*WHAT YOU HAVE TO DO*: Please restate, word for word, the lines below that begin at the one with "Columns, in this" and end at the one with "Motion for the". Leave out all other lines.
+ + + + + + +
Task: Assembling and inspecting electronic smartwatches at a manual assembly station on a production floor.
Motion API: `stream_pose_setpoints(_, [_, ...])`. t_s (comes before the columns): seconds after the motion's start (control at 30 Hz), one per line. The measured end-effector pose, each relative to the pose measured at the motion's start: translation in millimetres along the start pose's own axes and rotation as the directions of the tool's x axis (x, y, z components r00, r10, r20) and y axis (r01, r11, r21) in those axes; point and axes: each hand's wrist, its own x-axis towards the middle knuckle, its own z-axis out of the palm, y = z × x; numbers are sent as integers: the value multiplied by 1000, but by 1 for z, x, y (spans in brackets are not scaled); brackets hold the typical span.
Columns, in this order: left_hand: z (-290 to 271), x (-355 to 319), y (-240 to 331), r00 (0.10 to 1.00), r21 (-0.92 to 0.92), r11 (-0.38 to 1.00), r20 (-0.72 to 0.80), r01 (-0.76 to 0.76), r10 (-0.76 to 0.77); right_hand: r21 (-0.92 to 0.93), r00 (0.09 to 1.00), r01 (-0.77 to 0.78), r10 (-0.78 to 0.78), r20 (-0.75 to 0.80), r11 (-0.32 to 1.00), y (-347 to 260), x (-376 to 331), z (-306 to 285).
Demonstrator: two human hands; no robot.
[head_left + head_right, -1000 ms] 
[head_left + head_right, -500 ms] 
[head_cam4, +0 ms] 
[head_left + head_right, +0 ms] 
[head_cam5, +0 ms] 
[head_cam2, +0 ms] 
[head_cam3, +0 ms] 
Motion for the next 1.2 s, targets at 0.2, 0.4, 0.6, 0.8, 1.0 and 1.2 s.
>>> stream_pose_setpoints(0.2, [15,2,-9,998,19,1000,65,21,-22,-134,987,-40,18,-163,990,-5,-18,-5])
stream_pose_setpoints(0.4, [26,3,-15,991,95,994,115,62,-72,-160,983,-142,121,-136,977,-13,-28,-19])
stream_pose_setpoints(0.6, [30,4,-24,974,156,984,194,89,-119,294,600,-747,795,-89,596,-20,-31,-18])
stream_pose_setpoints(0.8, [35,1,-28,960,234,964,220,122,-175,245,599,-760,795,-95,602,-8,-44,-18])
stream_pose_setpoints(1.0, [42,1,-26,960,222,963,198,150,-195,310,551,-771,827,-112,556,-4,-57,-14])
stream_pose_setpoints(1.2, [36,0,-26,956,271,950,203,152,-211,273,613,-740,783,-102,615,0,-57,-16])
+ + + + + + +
*RESPONSE TO THE TASK*:
Columns, in this order: left_hand: z (-290 to 271), x (-355 to 319), y (-240 to 331), r00 (0.10 to 1.00), r21 (-0.92 to 0.92), r11 (-0.38 to 1.00), r20 (-0.72 to 0.80), r01 (-0.76 to 0.76), r10 (-0.76 to 0.77); right_hand: r21 (-0.92 to 0.93), r00 (0.09 to 1.00), r01 (-0.77 to 0.78), r10 (-0.78 to 0.78), r20 (-0.75 to 0.80), r11 (-0.32 to 1.00), y (-347 to 260), x (-376 to 331), z (-306 to 285).
Demonstrator: two human hands; no robot.
[head_left + head_right, -1000 ms] 
[head_left + head_right, -500 ms] 
[head_cam4, +0 ms] 
[head_left + head_right, +0 ms] 
[head_cam5, +0 ms] 
[head_cam2, +0 ms] 
[head_cam3, +0 ms] 
Motion for the next 1.2 s, targets at 0.2, 0.4, 0.6, 0.8, 1.0 and 1.2 s.

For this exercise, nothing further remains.